= Glynn County Police Department =

The Glynn County Police Department is the primary law enforcement agency in Glynn County, Georgia. Police Chief Jaques Battiste, the first Black chief in the county, began his tenure in 2021.

==History==
In 2018 the department lost the accreditation of the Georgia Association of Chiefs of Police and the Commission on Accreditation for Law Enforcement Agencies due to multiple shortcomings. These included mismanagement of the evidence room and missing disciplinary records.

In early March 2020 Police Chief John Powell and three officers were indicted on charges that they ignored evidence that an officer was consorting with a drug dealer. Press reports indicated county narcotics officer James Cassada was having sex with confidential informants. Cassada went on to plead guilty and expose other wrongdoing at the department.

==Organization==

The department has 122 sworn law enforcement officers and an unknown number of other employees.

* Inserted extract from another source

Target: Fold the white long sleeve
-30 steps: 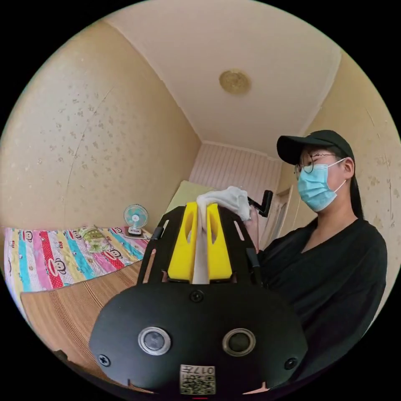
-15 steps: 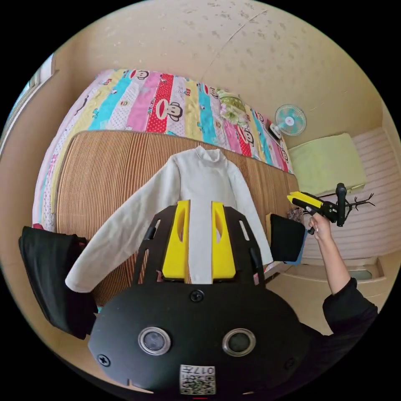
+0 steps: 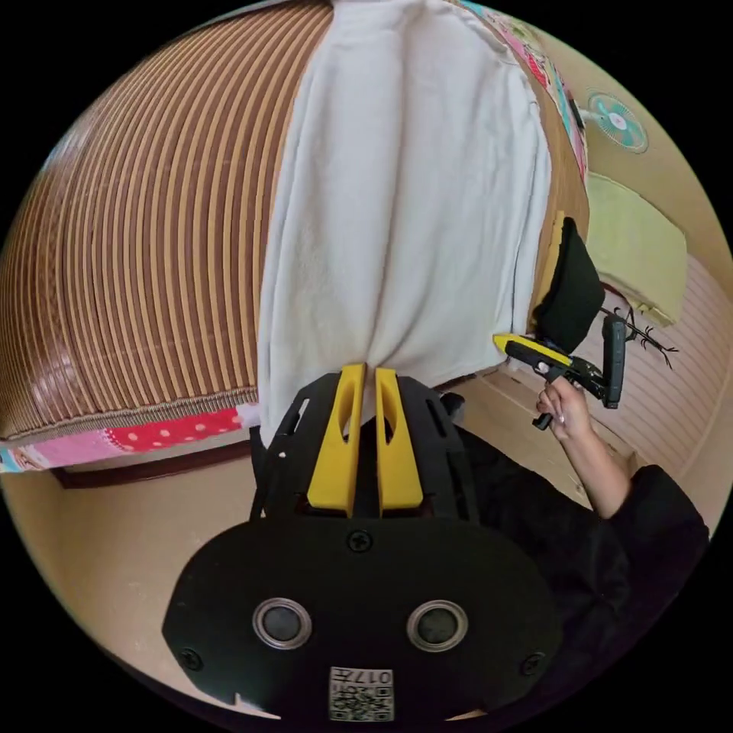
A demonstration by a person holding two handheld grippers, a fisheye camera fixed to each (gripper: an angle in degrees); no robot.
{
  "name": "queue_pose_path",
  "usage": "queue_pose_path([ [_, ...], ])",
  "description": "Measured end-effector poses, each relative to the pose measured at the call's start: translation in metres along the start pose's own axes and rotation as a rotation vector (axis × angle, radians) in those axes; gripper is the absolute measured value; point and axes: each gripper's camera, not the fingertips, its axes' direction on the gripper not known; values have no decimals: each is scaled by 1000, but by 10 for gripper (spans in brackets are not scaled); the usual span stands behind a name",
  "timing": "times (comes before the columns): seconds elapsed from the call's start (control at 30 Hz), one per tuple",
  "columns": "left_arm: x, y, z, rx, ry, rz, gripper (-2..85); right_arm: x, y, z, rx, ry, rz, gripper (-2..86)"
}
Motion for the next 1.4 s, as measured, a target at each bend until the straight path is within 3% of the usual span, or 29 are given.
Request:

The Patrol Division includes most of the police officers. Its units include:

- Uniformed Patrol Shifts
- Police K9 Unit
- Traffic Enforcement Unit
- H.E.A.T. (Highway Enforcement of Aggressive Traffic) Unit
- Community Relations Unit
- Airport Operations Unit

The Investigations Division includes:

- General Investigations Unit
- Special Investigations Unit
- Crime Scene, Evidence, and Victim Services Unit

There is a part-time SWAT whose personnel are assigned to other units.